映画評「風立ちぬ」

☆☆(4点/10点満点中)
1976年日本映画 監督・若杉光夫
ネタバレあり

堀辰雄の「風立ちぬ」は好きな小説で、アイドル主演でどのような映画化ぶりを見せるか怖いもの見たさで観たが、出来栄えは星の示す通り。

1942年、軽井沢の別荘で病気療養中の少女・水沢節子(山口百恵)が、近所の学生・結城達郎(三浦友和)と知り合い恋に落ちて将来を誓い合う仲になるが、病魔は彼女の身を蝕み、青年は戦地へと向かう。

原作の存在する映画に対して批評を行う時、映画を原作と比較することは勿論許されるが、【原作と違うから、若しくは原作よりつまらないから駄目な映画である】という立場を取ってはいけない。そうした評価は原作よりつまらないというだけの極めて相対的な理由に過ぎず、純然たる映画に関する評価ではないからである。

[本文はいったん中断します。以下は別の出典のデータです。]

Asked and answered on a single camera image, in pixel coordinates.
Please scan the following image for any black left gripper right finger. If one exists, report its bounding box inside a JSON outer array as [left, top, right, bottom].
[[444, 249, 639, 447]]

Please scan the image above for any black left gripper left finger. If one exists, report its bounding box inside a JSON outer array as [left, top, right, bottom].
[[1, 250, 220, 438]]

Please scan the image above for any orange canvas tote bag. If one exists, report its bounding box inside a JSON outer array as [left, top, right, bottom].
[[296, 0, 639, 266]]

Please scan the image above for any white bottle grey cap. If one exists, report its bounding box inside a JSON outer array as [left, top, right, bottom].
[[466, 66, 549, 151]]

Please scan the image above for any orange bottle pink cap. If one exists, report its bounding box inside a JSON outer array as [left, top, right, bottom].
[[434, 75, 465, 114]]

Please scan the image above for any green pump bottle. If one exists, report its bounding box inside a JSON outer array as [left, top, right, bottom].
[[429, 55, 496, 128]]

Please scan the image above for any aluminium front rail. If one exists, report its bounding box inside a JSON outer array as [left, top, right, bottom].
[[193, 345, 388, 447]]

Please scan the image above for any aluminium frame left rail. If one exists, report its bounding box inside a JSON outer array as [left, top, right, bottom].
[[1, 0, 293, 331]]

さて、この映画で原作と同じなのは節子と達郎が軽井沢のサナトリウムで暫く一緒に過ごすということぐらいなもの。原作は戦前の話でほぼサナトリウムでの描写が全編を覆っていて一般的な意味でドラマチックな要素は殆どなく、観察的な描写が読む者の心を打つのが持ち味だった。節子は十代の少女ではなく、達郎が戦争へ行くこともない。

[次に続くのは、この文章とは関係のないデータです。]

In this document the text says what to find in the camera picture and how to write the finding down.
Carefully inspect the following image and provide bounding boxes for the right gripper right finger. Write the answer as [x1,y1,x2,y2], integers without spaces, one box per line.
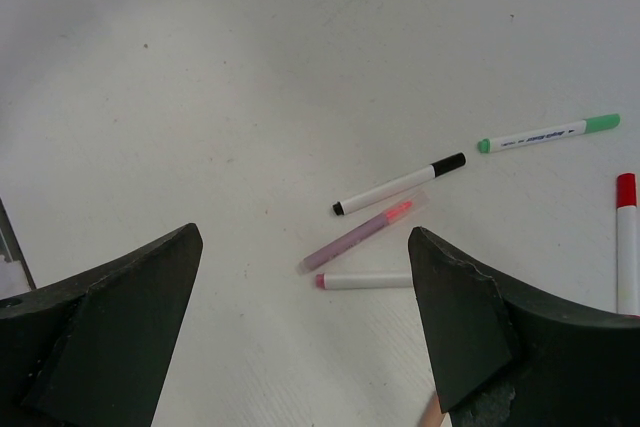
[408,227,639,426]

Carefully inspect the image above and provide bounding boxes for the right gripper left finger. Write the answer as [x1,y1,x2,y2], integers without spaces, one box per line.
[1,223,203,426]

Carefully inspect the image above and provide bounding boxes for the pink capped marker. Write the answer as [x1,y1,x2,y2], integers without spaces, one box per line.
[315,272,413,290]

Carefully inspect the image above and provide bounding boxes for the black capped marker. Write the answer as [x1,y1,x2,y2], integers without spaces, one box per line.
[332,152,466,216]

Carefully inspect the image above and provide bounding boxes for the red capped marker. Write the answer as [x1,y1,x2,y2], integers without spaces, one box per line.
[616,173,639,316]

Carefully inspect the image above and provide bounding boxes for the green capped marker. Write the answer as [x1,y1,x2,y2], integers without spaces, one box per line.
[477,114,621,154]

脚本の宮内婦貴子が戦中に背景を変えた理由は定かではないが、劇的な要素を加えたかったということであろう。
 彼が出征して帰らないかもしれないという設定は観る人によっては劇的なのだろうが、ひねた大人には実にあざといだけである。結果的に、出征した人間が無事に帰国したら恋人が死んでいたという、戦争悲劇とは逆の立場で終了するのが皮肉な面白さとなったと言えないこともないのだが、観客は事前に彼女が死んでいるのを知っているのだから劇的な効果とはなるべくもない。